By Daniel Hunter

Business activity growth slowed across most of the English regions in December according to the latest Lloyds TSB Regional Purchasing Managers’ Index (PMI), although there were once again divergent trends in the other aspects of the survey across the nine areas monitored.

The latest reading of 50.1 in December is down from 51.0 in November, but remains just above the 50.0 no-change mark, indicating that there is still slow business activity growth across the country.

As this was lower than the average reading for the year as a whole (52.3), the continued loss of momentum in business activity seen towards the end of 2012 highlights the difficult trading conditions many businesses are facing.

Yorkshire & Humber was the strongest performing region in terms of output growth in December (at 52.5), and private sector activity rose at the most marked pace for three months. The West Midlands also outperformed the overall trend during the month, with a moderate rise in business activity contrasting with declines in the region over the previous two months.

Companies in the North West and East Midlands recorded the weakest output trends, at 47.9 and 48.6 respectively. For the East Midlands this was the fastest drop in business activity since April 2009.

The overall business activity slowdown seen across the English regions mainly reflected a lower level of new business orders in December. The latest data highlights only a marginal rise in new business volumes, led by the West Midlands and London. The fastest declines in new work were seen in the North West and East Midlands, with both regions seeing the most marked reductions in levels of incoming new business since early 2009.
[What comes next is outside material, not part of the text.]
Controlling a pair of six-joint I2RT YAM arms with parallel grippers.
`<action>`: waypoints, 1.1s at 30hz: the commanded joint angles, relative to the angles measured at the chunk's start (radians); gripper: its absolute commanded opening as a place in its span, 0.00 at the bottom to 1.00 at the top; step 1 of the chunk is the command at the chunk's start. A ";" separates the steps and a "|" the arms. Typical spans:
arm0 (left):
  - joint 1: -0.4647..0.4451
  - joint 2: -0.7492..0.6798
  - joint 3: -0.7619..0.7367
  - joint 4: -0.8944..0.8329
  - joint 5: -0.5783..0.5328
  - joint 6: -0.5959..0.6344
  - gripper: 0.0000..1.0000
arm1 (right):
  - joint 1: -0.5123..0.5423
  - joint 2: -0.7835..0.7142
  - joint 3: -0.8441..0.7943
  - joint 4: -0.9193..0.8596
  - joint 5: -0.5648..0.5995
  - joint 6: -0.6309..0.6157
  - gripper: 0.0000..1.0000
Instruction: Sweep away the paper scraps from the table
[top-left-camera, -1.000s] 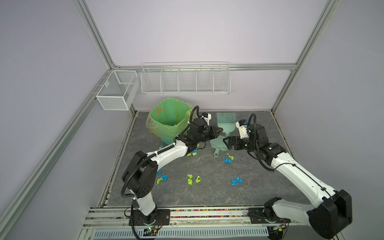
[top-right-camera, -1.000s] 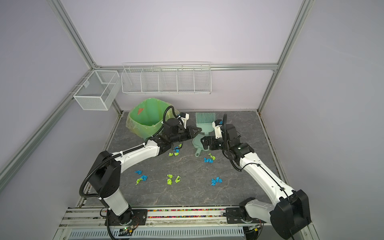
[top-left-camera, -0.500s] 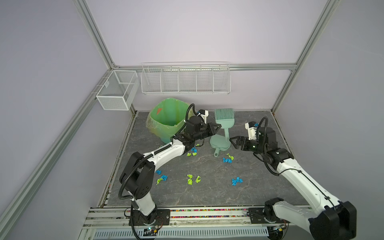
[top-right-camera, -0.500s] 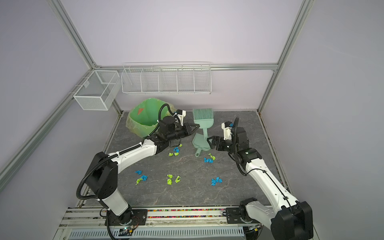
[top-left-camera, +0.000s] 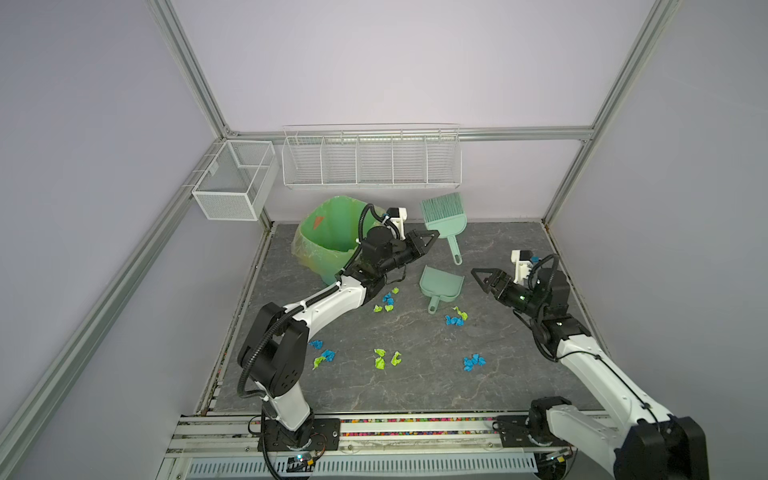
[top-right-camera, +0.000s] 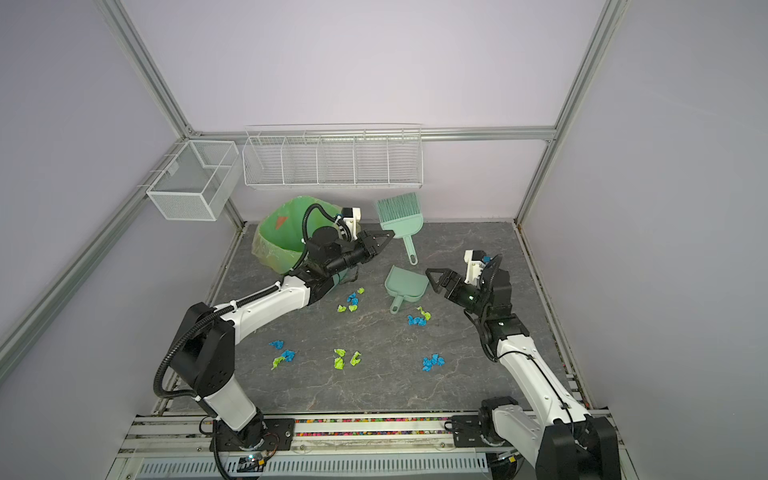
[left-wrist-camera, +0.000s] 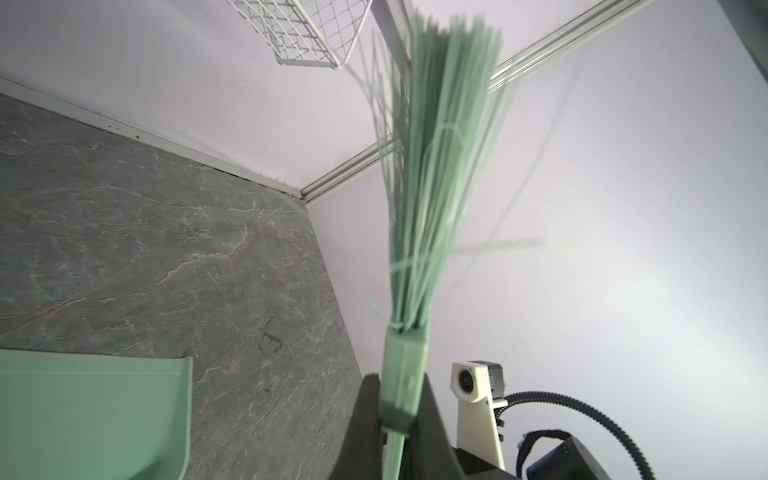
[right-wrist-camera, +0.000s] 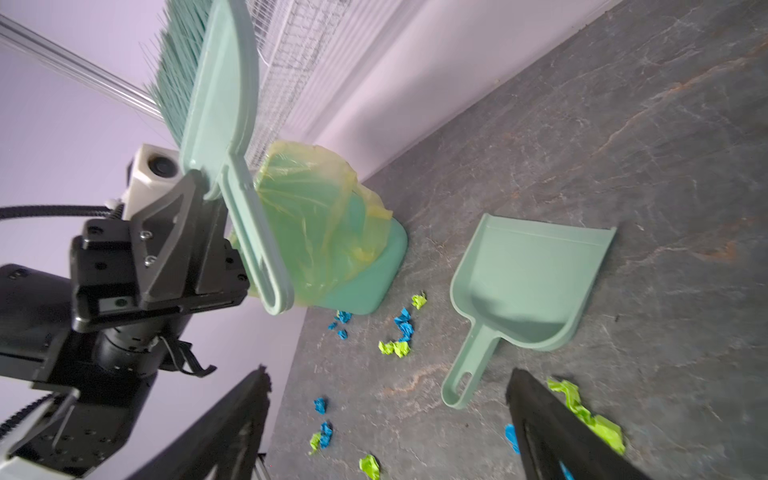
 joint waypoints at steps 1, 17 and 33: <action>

In line with the trend seen throughout much of 2012, the latest survey suggests there was little pressure on operating capacity across the English regions. Of the eight regions that saw a decline in work-in-hand, the fastest falls were in the West Midlands and the South West. Only the North East bucked the overall trend, with companies across the region reporting broadly unchanged levels of unfinished business during December.

Lower backlogs of work and stagnating levels of business activity continued to weigh on staff recruitment amongst private sector firms across the English regions. Overall, employment numbers were broadly unchanged in December, continuing the trend seen during the previous month.

The North West was the worst performing region in terms of employment in December, with workforce numbers falling slightly for the tenth successive month.

The growing disparity between input and output price inflation led to average cost burdens increasing at an accelerated rate among private sector firms in the English regions. The East of England and the South West witnessed particularly marked rises in input prices, while the slowest rate of inflation was seen in London.

Higher input costs were generally the result of rising fuel and utility bills in December. Eight of the nine English regions did indicate a rise in output prices over the month, and Yorkshire & Humber was the only exception. However, price inflation was slower than that recorded for input costs, suggesting an ongoing squeeze on operating margins at the end of 2012.

“The generally subdued business picture seen throughout the final quarter of the year continued into December, with output expansion slowing among private sector businesses," David Oldfield, Managing Director, SME & Mid Markets Banking, Lloyds Banking Group, said.

"While this is a sign of a short-term loss of momentum, the overall picture is more encouraging for the year as a whole given that the survey highlights output growth in eight of the nine English regions.

“New order volumes continued to grow in December, providing hope that output will slowly move in the right direction in 2013. This also meant that local businesses were generally able to keep employment levels up at the end of the year. This is a sign that the majority of local businesses are looking to focus on long-term development plans and remain confident that they can seize new opportunities for growth despite the challenging economic backdrop.”